*What this task involves*
For the listing below, give the number of lines that include "printed" and add nothing to it.

*** Listed entries ***

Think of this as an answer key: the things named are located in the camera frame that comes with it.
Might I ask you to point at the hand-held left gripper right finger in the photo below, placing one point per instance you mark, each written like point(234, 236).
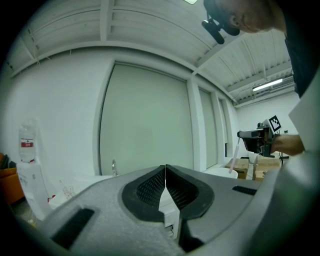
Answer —
point(220, 200)

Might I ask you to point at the white cup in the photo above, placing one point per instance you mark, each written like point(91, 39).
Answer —
point(221, 173)

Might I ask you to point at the person's right forearm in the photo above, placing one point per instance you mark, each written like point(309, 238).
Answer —
point(290, 145)

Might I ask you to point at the long ceiling tube light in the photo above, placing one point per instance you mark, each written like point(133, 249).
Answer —
point(267, 85)

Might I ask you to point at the medium grey window blind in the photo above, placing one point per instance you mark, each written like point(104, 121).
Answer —
point(208, 130)

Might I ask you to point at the person's dark shirt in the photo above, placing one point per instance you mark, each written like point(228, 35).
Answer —
point(302, 50)

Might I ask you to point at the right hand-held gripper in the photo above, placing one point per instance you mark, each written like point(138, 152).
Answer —
point(265, 142)

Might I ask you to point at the white water dispenser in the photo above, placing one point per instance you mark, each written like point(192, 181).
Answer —
point(32, 187)

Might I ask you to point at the black head-mounted camera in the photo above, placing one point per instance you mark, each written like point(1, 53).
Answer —
point(213, 28)

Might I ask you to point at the orange sofa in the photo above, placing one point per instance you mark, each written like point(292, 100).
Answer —
point(10, 182)

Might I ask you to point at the narrow grey window blind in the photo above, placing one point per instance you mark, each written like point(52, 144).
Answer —
point(223, 122)

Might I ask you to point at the brown cardboard box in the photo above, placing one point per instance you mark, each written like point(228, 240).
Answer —
point(266, 167)
point(238, 166)

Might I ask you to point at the person's head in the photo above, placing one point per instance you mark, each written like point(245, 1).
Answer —
point(250, 15)

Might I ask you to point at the white drawer cabinet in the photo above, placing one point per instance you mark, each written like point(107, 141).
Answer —
point(170, 212)

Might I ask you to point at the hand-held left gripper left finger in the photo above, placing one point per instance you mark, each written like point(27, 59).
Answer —
point(105, 215)

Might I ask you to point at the clear water bottle red label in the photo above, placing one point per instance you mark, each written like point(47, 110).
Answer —
point(27, 140)

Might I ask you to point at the pink toothbrush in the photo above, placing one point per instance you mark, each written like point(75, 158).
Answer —
point(235, 155)

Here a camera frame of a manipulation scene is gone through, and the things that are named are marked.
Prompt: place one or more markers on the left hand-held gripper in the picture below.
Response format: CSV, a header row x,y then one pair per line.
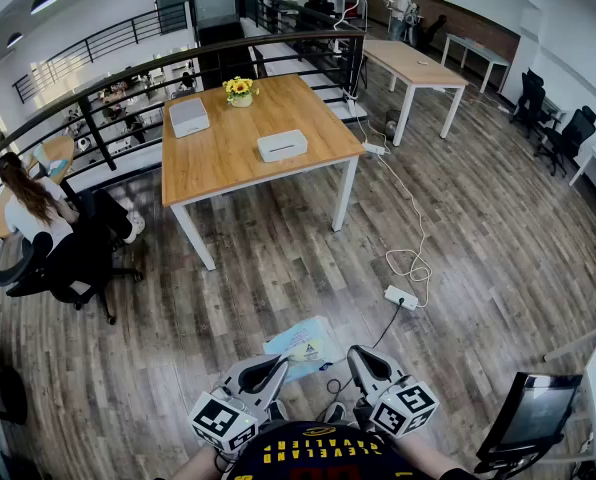
x,y
225,420

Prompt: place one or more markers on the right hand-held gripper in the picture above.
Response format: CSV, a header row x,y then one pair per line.
x,y
403,410

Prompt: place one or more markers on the light blue printed packet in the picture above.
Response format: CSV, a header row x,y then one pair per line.
x,y
303,343

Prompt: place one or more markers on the white rectangular box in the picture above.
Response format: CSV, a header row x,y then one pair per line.
x,y
282,147

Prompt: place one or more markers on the person's left forearm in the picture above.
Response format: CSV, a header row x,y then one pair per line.
x,y
200,463

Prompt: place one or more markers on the person's right forearm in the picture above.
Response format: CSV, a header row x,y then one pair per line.
x,y
420,455

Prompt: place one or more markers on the white open plastic box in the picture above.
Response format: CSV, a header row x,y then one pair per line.
x,y
189,117

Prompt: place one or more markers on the person's left shoe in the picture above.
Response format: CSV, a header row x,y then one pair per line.
x,y
278,410

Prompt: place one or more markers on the person's shoe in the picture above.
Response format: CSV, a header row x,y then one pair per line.
x,y
335,412
278,410

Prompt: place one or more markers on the person's right shoe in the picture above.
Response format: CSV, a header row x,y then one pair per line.
x,y
335,412

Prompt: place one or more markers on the person's dark printed shirt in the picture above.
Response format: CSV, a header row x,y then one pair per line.
x,y
323,455

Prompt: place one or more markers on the black monitor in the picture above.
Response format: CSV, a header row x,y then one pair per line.
x,y
535,415

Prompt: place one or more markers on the black office chair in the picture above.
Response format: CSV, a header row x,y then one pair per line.
x,y
570,135
530,98
430,30
78,273

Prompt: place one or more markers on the square wooden table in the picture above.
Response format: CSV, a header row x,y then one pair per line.
x,y
278,113

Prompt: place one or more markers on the sunflower pot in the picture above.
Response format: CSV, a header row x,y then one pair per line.
x,y
240,90

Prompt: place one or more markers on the curved black metal railing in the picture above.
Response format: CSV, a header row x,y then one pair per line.
x,y
98,133

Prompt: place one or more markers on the distant seated people group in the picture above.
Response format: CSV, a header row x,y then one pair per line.
x,y
123,113

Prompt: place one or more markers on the round wooden table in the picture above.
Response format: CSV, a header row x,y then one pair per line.
x,y
60,150

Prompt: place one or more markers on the long wooden table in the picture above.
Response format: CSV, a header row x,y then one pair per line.
x,y
408,63

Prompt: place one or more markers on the grey narrow table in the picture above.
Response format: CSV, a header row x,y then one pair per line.
x,y
478,50

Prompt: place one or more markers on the black stair railing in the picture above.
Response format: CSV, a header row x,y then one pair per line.
x,y
298,15

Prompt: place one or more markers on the distant black railing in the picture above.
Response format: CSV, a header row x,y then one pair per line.
x,y
108,33

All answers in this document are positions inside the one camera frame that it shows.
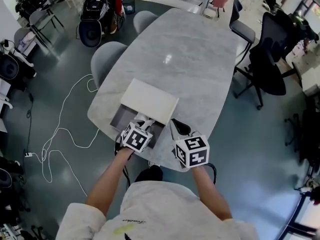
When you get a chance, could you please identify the grey marble table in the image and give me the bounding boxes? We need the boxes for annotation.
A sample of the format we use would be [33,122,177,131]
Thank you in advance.
[86,7,238,173]

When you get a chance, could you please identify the thin black floor cable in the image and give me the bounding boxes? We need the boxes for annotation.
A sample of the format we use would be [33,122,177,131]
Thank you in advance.
[24,92,35,155]

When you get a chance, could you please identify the dark grey side chair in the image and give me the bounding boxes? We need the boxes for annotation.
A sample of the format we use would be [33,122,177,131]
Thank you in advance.
[229,0,257,63]

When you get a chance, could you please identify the long white cable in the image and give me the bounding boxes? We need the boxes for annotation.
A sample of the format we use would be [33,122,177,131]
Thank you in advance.
[41,73,102,165]
[31,148,89,198]

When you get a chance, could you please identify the white cardboard shoe box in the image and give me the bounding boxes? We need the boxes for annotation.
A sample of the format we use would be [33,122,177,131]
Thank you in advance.
[110,77,180,150]

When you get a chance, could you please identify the black wheeled chair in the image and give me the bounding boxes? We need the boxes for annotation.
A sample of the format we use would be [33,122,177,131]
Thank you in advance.
[284,107,320,166]

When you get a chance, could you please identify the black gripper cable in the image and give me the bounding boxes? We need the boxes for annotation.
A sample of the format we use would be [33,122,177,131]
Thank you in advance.
[114,133,137,188]
[206,162,218,186]

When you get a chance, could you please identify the person's black trousers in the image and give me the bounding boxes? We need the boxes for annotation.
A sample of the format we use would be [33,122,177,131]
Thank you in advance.
[134,164,164,184]

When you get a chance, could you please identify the person's left forearm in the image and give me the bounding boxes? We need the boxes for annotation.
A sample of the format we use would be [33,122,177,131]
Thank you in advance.
[85,147,137,220]

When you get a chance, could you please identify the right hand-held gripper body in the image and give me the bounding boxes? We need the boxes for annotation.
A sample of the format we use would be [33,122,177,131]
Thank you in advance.
[173,134,210,169]

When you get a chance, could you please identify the person's right forearm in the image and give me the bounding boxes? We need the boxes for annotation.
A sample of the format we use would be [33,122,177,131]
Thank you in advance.
[191,162,233,221]

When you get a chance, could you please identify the grey chair with black legs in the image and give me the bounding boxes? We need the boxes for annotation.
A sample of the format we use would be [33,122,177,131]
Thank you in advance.
[28,8,65,44]

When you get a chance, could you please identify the person's light grey shirt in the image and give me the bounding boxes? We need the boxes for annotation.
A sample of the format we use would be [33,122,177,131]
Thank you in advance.
[55,180,258,240]

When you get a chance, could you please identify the dark backpack on stand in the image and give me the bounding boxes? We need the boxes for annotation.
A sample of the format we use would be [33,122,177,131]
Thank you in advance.
[0,53,38,92]

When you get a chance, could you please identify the black mesh office chair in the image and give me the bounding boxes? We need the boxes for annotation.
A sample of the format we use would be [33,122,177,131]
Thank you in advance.
[233,11,301,111]

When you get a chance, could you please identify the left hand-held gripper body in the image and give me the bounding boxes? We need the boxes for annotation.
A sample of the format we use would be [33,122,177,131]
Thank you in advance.
[120,120,154,154]

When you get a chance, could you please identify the black mesh waste bin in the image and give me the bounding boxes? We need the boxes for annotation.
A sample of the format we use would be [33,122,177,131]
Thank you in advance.
[121,0,136,16]

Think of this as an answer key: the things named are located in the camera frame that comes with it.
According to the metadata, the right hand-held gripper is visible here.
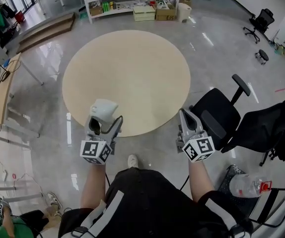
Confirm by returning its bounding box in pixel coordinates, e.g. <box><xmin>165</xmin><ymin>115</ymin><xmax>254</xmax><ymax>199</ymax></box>
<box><xmin>176</xmin><ymin>108</ymin><xmax>216</xmax><ymax>164</ymax></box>

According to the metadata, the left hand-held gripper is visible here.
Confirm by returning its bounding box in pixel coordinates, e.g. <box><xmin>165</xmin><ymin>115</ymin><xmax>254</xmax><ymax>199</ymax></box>
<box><xmin>79</xmin><ymin>115</ymin><xmax>124</xmax><ymax>166</ymax></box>

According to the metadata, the person's right forearm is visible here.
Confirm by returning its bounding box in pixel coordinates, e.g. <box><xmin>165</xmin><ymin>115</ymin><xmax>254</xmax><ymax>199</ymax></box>
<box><xmin>188</xmin><ymin>160</ymin><xmax>215</xmax><ymax>203</ymax></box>

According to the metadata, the person's left forearm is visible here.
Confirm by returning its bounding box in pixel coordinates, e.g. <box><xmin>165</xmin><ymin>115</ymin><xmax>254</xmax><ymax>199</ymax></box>
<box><xmin>79</xmin><ymin>163</ymin><xmax>107</xmax><ymax>209</ymax></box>

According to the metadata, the black office chair with headrest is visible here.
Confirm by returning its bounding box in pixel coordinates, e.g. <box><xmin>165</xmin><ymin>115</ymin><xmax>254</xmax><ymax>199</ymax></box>
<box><xmin>189</xmin><ymin>73</ymin><xmax>285</xmax><ymax>167</ymax></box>

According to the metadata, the person's white left shoe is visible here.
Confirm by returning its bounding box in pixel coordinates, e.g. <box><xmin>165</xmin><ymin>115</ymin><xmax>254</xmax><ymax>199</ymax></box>
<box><xmin>127</xmin><ymin>154</ymin><xmax>139</xmax><ymax>170</ymax></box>

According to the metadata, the round wooden table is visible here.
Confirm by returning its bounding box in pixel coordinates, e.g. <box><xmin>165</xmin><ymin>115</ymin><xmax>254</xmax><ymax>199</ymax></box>
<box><xmin>62</xmin><ymin>29</ymin><xmax>191</xmax><ymax>137</ymax></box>

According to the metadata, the large clear water bottle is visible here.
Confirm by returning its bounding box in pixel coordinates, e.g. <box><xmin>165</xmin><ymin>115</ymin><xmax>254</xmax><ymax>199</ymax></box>
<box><xmin>229</xmin><ymin>173</ymin><xmax>273</xmax><ymax>198</ymax></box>

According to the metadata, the black platform trolley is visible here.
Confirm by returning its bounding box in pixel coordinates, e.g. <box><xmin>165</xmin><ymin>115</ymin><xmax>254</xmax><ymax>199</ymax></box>
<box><xmin>217</xmin><ymin>164</ymin><xmax>285</xmax><ymax>229</ymax></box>

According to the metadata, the person's black clothing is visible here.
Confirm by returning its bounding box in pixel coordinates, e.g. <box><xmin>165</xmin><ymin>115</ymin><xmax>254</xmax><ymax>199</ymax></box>
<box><xmin>58</xmin><ymin>167</ymin><xmax>254</xmax><ymax>238</ymax></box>

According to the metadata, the small black rolling stool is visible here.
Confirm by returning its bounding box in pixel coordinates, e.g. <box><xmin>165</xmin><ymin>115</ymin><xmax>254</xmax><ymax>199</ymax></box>
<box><xmin>255</xmin><ymin>49</ymin><xmax>270</xmax><ymax>65</ymax></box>

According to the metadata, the wooden step platform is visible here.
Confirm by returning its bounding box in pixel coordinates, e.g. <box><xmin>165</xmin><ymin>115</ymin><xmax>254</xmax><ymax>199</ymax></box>
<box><xmin>16</xmin><ymin>11</ymin><xmax>76</xmax><ymax>55</ymax></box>

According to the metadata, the white waste bin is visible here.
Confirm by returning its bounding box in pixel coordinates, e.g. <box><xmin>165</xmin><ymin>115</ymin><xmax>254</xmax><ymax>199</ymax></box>
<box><xmin>177</xmin><ymin>2</ymin><xmax>193</xmax><ymax>23</ymax></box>

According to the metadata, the large printed cardboard box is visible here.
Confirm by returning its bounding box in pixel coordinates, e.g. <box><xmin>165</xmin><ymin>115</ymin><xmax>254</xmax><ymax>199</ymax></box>
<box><xmin>155</xmin><ymin>3</ymin><xmax>178</xmax><ymax>21</ymax></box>

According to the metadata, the stack of beige crates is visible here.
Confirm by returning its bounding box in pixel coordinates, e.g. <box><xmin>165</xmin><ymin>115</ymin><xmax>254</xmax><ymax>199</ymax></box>
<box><xmin>133</xmin><ymin>5</ymin><xmax>156</xmax><ymax>22</ymax></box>

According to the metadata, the black mesh office chair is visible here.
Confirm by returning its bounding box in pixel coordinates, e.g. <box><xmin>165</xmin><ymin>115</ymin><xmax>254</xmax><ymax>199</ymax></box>
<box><xmin>243</xmin><ymin>8</ymin><xmax>275</xmax><ymax>45</ymax></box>

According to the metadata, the red bucket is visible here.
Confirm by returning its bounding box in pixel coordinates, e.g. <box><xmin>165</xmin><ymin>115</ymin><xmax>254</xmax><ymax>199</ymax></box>
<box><xmin>14</xmin><ymin>10</ymin><xmax>26</xmax><ymax>24</ymax></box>

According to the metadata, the white metal table frame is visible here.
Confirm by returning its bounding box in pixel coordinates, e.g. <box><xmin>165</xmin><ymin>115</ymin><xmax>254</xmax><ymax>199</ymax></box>
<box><xmin>0</xmin><ymin>184</ymin><xmax>45</xmax><ymax>203</ymax></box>

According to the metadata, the black coiled cable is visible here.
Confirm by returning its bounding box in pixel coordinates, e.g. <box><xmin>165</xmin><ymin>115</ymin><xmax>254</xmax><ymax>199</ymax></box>
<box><xmin>0</xmin><ymin>59</ymin><xmax>21</xmax><ymax>84</ymax></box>

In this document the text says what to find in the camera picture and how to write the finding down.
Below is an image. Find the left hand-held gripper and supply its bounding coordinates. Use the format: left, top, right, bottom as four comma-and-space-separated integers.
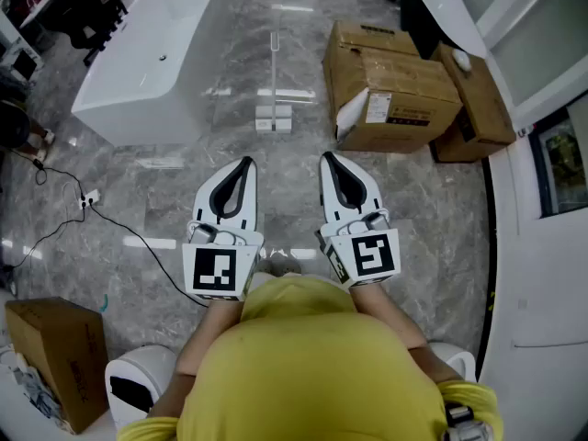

*** End of Listed entries ***

*Exercise solution*
3